The original Atari 800 Dig Dug was done in Forth. Professor Pac-Man (1983, Bally/Midway) was written in Forth. The Jupiter Ace, a home computer using FORTH instead of BASIC was released in the UK, and ports of many popular games including PAC MAN ran on the system. Bally and Midway, as well as Atari, often prototyped games in FORTH. The reason why some games are well-known to have been coded in assembly is because FORTH can define assembly routines as functions (words). In a 6502 Forth for example, you always write performance critical parts in assembler, as most Forth systems have an build in 6502 assembler (and if not, it's trivial to add).

RAMBrandt (Antic Software) was written in Forth.

AtariLab was written in Forth. Landon Dyer who worked at Atari said that someone at Atari would often start porting a game in Forth, but then later it would be optimized in assembly due to speed and size concerns of the 2600 and 800–The Atari 800 had a base of 16k RAM and the 800 had, I believe, 128 bytes of RAM– but the games game on cartridges containing 2k to 4k of ROM.

FORTH saw critical commercial success in the business world as well.

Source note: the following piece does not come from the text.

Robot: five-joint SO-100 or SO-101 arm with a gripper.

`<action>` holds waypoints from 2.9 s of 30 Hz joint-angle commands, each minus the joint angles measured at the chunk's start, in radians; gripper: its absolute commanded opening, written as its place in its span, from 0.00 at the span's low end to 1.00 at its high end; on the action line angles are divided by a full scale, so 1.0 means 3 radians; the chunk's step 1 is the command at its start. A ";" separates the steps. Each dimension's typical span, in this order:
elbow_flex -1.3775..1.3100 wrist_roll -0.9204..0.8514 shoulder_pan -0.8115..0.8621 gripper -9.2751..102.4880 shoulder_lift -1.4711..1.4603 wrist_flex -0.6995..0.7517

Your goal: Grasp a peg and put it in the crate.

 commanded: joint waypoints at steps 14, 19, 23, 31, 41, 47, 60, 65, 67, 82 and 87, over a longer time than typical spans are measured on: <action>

RapidFile (1986, Ashton-Tate) was a flat-file database manager written in Forth. Ashton-Tate was big in databases back then (dBase III fame), so this reached business users.

The open boot / open firmware on Sun SPARC stations and PowerPC Macs, as well as many embedded systems were written in FORTH. You dropped to an “ok” prompt on boot for diagnostics/config. Millions of machines ran Forth at startup without users knowing. Millions. Forth does have it's legacy to consider!

How was Star Forth written?

Here is the complete 8086 Assembly source code, commented, for fig-FORTH.

The forth interest group created various implementations, all listed here:

This list includes implementations for: the 1802, 6502, 6800, 68000, 6809, 8088, 9900, the Alpha Micro, Apple II, Eclipse, IBM-PC, Nova, Pace, the PDP-11, and the VAX.

The point being proven, FORTH is out there with copious amounts of code in various architectures. It was thus easy to get a kind of FORTH running on the SD-8516. I quickly became obsessed with it. It took quite a while to iron out all the stack bugs. I'm still adding new things. We will see what tomorrow brings!